◆ Assigned task ◆
With no additions or omissions, print the listing that follows.

────────────────────

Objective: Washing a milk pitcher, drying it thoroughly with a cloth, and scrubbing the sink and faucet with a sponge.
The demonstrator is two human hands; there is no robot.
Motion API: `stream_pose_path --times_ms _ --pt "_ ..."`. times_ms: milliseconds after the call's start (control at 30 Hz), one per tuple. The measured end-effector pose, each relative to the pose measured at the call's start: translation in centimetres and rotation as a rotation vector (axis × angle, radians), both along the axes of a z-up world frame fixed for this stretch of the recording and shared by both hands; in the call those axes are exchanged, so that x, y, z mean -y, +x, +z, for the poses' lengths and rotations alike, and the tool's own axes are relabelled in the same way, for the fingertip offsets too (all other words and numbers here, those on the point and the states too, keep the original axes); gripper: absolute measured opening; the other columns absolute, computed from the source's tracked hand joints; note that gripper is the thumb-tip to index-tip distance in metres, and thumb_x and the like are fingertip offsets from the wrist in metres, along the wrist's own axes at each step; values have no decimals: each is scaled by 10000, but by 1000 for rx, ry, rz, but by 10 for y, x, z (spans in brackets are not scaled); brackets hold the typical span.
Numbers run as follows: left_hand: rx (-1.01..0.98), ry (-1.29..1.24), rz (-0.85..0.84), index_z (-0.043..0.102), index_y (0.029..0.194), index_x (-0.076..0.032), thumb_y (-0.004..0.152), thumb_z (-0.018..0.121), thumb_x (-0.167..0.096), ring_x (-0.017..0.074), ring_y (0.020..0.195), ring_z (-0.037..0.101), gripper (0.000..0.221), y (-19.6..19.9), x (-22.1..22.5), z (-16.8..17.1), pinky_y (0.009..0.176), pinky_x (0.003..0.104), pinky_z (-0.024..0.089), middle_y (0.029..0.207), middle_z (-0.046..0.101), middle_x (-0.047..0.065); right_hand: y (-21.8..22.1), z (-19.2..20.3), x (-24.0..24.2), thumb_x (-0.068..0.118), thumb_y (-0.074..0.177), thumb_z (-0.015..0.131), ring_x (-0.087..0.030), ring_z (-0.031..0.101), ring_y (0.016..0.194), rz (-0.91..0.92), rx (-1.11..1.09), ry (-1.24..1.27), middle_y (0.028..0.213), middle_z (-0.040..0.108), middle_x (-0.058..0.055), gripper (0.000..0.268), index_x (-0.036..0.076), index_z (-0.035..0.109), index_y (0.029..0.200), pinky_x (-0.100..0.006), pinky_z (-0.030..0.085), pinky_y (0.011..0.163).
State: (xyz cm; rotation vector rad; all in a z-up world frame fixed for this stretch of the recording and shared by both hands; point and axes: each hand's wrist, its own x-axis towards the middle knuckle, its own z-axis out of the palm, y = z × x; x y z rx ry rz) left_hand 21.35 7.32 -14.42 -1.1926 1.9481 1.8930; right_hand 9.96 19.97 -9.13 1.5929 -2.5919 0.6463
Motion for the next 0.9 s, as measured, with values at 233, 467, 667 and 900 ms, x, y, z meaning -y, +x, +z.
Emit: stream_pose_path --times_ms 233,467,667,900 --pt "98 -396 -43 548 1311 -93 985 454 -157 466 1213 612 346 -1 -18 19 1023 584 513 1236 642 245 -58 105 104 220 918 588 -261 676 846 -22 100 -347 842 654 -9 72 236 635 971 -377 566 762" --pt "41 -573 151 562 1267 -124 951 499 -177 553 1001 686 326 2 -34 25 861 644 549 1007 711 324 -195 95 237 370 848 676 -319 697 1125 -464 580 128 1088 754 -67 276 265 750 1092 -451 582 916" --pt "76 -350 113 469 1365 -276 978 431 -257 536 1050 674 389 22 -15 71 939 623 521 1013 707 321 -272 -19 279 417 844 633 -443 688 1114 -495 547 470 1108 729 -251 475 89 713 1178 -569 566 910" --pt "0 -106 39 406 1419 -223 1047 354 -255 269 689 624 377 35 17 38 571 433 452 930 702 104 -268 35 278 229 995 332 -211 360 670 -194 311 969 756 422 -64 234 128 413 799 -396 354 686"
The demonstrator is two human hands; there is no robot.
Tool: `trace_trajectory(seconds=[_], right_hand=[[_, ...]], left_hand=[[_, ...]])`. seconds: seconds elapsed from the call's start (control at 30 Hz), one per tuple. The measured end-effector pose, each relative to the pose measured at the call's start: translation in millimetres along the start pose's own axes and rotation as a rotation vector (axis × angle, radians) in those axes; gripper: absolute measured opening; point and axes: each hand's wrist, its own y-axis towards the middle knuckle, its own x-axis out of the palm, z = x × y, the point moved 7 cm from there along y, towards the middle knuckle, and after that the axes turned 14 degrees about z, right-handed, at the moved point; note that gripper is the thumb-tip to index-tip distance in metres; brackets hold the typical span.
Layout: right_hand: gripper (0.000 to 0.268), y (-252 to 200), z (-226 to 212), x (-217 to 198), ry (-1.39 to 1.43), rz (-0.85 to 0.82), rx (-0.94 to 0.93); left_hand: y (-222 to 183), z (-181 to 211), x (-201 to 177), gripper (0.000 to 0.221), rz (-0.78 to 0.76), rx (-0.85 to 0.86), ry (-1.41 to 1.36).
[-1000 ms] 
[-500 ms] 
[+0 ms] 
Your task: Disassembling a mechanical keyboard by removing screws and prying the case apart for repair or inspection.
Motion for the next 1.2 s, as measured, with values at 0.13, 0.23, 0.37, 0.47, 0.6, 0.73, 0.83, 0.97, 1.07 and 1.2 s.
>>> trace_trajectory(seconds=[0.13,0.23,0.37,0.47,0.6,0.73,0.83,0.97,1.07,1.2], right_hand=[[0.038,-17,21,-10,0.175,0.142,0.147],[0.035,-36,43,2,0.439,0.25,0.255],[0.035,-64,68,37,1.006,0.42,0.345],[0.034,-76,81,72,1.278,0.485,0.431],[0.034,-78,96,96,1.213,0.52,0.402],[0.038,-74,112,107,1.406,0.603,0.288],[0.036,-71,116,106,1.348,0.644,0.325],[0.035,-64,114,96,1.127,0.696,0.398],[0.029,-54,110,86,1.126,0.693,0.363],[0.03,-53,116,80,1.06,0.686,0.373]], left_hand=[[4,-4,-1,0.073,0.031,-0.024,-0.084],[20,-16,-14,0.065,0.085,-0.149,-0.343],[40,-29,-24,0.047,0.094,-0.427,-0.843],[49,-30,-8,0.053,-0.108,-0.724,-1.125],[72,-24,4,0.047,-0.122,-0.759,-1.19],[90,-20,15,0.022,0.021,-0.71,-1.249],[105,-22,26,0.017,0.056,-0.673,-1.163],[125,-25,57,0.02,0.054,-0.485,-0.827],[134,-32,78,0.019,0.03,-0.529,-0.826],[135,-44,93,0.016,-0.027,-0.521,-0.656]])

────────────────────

◆ Exercise answer ◆
Objective: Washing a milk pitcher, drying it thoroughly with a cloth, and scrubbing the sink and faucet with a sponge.
The demonstrator is two human hands; there is no robot.
Motion API: `stream_pose_path --times_ms _ --pt "_ ..."`. times_ms: milliseconds after the call's start (control at 30 Hz), one per tuple. The measured end-effector pose, each relative to the pose measured at the call's start: translation in centimetres and rotation as a rotation vector (axis × angle, radians), both along the axes of a z-up world frame fixed for this stretch of the recording and shared by both hands; in the call those axes are exchanged, so that x, y, z mean -y, +x, +z, for the poses' lengths and rotations alike, and the tool's own axes are relabelled in the same way, for the fingertip offsets too (all other words and numbers here, those on the point and the states too, keep the original axes); gripper: absolute measured opening; the other columns absolute, computed from the source's tracked hand joints; note that gripper is the thumb-tip to index-tip distance in metres, and thumb_x and the like are fingertip offsets from the wrist in metres, along the wrist's own axes at each step; values have no decimals: each is scaled by 10000, but by 1000 for rx, ry, rz, but by 10 for y, x, z (spans in brackets are not scaled); brackets hold the typical span.
Numbers run as follows: left_hand: rx (-1.01..0.98), ry (-1.29..1.24), rz (-0.85..0.84), index_z (-0.043..0.102), index_y (0.029..0.194), index_x (-0.076..0.032), thumb_y (-0.004..0.152), thumb_z (-0.018..0.121), thumb_x (-0.167..0.096), ring_x (-0.017..0.074), ring_y (0.020..0.195), ring_z (-0.037..0.101), gripper (0.000..0.221), y (-19.6..19.9), x (-22.1..22.5), z (-16.8..17.1), pinky_y (0.009..0.176), pinky_x (0.003..0.104), pinky_z (-0.024..0.089), middle_y (0.029..0.207), middle_z (-0.046..0.101), middle_x (-0.047..0.065); right_hand: y (-21.8..22.1), z (-19.2..20.3), x (-24.0..24.2), thumb_x (-0.068..0.118), thumb_y (-0.074..0.177), thumb_z (-0.015..0.131), ring_x (-0.087..0.030), ring_z (-0.031..0.101), ring_y (0.016..0.194), rz (-0.91..0.92), rx (-1.11..1.09), ry (-1.24..1.27), middle_y (0.028..0.213), middle_z (-0.040..0.108), middle_x (-0.058..0.055), gripper (0.000..0.268), index_x (-0.036..0.076), index_z (-0.035..0.109), index_y (0.029..0.200), pinky_x (-0.100..0.006), pinky_z (-0.030..0.085), pinky_y (0.011..0.163).
State: (xyz cm; rotation vector rad; all in a z-up world frame fixed for this stretch of the recording and shared by both hands; point and axes: each hand's wrist, its own x-axis towards the middle knuckle, its own z-axis out of the palm, y = z × x; x y z rx ry rz) left_hand 21.35 7.32 -14.42 -1.1926 1.9481 1.8930; right_hand 9.96 19.97 -9.13 1.5929 -2.5919 0.6463
Motion for the next 0.9 s, as measured, with values at 233, 467, 667 and 900 ms, x, y, z meaning -y, +x, +z.
Emit: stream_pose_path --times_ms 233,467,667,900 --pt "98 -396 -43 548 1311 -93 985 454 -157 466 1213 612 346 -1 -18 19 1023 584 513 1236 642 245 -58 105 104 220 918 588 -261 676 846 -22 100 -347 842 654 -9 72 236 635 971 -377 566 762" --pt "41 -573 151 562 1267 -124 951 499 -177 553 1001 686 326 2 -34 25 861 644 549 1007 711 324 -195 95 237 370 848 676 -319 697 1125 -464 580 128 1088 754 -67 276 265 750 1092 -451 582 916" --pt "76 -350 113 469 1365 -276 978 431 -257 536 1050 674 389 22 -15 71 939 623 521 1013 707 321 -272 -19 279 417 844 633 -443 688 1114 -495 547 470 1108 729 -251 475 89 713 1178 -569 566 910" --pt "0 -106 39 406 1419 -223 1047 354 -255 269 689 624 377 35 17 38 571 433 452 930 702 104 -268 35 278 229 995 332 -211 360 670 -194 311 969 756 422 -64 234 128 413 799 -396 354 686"
The demonstrator is two human hands; there is no robot.
Tool: `trace_trajectory(seconds=[_], right_hand=[[_, ...]], left_hand=[[_, ...]])`. seconds: seconds elapsed from the call's start (control at 30 Hz), one per tuple. The measured end-effector pose, each relative to the pose measured at the call's start: translation in millimetres along the start pose's own axes and rotation as a rotation vector (axis × angle, radians) in those axes; gripper: absolute measured opening; point and axes: each hand's wrist, its own y-axis towards the middle knuckle, its own x-axis out of the palm, z = x × y, the point moved 7 cm from there along y, towards the middle knuckle, and after that the axes turned 14 degrees about z, right-handed, at the moved point; note that gripper is the thumb-tip to index-tip distance in metres; brackets hold the typical span.
Layout: right_hand: gripper (0.000 to 0.268), y (-252 to 200), z (-226 to 212), x (-217 to 198), ry (-1.39 to 1.43), rz (-0.85 to 0.82), rx (-0.94 to 0.93); left_hand: y (-222 to 183), z (-181 to 211), x (-201 to 177), gripper (0.000 to 0.221), rz (-0.78 to 0.76), rx (-0.85 to 0.86), ry (-1.41 to 1.36).
[-1000 ms] 
[-500 ms] 
[+0 ms] 
Your task: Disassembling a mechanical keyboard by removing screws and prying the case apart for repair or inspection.
Motion for the next 1.2 s, as measured, with values at 0.13, 0.23, 0.37, 0.47, 0.6, 0.73, 0.83, 0.97, 1.07 and 1.2 s.
>>> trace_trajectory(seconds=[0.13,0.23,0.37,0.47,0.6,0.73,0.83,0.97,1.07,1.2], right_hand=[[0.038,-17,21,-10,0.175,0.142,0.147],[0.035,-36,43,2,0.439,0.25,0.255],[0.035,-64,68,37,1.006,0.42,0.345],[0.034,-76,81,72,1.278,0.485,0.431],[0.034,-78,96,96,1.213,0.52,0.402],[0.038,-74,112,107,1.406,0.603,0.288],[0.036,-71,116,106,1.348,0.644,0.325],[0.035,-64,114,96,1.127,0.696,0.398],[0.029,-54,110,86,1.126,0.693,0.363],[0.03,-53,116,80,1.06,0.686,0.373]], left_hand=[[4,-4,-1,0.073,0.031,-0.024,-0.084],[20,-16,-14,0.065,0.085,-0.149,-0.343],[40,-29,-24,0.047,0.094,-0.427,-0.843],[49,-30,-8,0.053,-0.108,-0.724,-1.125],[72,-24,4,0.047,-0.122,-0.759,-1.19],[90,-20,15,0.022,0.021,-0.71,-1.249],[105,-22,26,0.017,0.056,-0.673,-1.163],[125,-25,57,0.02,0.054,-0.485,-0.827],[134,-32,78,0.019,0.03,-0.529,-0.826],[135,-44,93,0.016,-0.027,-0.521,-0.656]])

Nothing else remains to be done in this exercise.